--- YOUR OBJECTIVE ---
Your task is to retype, exactly and with nothing else, every line from the one containing "The pixel (130, 176)" to the end of the listing.

--- PROVIDED RECORDS ---

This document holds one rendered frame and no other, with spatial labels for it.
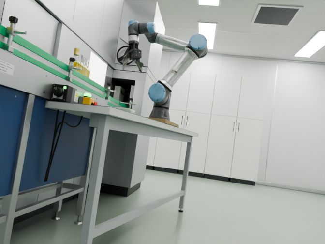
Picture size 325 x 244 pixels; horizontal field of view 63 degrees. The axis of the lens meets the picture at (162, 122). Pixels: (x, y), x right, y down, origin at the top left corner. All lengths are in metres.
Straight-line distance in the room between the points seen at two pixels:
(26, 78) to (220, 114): 4.68
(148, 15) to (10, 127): 2.25
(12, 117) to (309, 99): 5.91
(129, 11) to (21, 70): 2.17
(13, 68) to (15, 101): 0.14
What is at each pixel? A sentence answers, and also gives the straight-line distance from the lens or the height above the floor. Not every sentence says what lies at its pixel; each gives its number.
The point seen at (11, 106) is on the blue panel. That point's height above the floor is 0.69.
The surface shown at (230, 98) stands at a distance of 5.63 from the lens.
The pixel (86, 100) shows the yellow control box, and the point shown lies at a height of 0.81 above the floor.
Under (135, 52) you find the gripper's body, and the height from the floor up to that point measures 1.21.
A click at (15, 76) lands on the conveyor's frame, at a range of 1.18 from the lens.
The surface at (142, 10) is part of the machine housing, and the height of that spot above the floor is 2.02.
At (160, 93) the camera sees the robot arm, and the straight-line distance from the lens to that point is 1.73.
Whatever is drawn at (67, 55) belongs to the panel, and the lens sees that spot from 2.07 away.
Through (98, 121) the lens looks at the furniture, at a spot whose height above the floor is 0.68.
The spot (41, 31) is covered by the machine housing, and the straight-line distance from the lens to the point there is 1.87.
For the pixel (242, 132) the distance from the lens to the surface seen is 5.58.
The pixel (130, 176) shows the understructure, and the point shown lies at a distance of 2.87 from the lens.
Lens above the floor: 0.64
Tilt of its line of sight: 4 degrees up
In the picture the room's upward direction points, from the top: 8 degrees clockwise

--- SOLVED PROBLEM ---
The pixel (130, 176) shows the understructure, and the point shown lies at a distance of 2.87 from the lens.
Lens above the floor: 0.64
Tilt of its line of sight: 4 degrees up
In the picture the room's upward direction points, from the top: 8 degrees clockwise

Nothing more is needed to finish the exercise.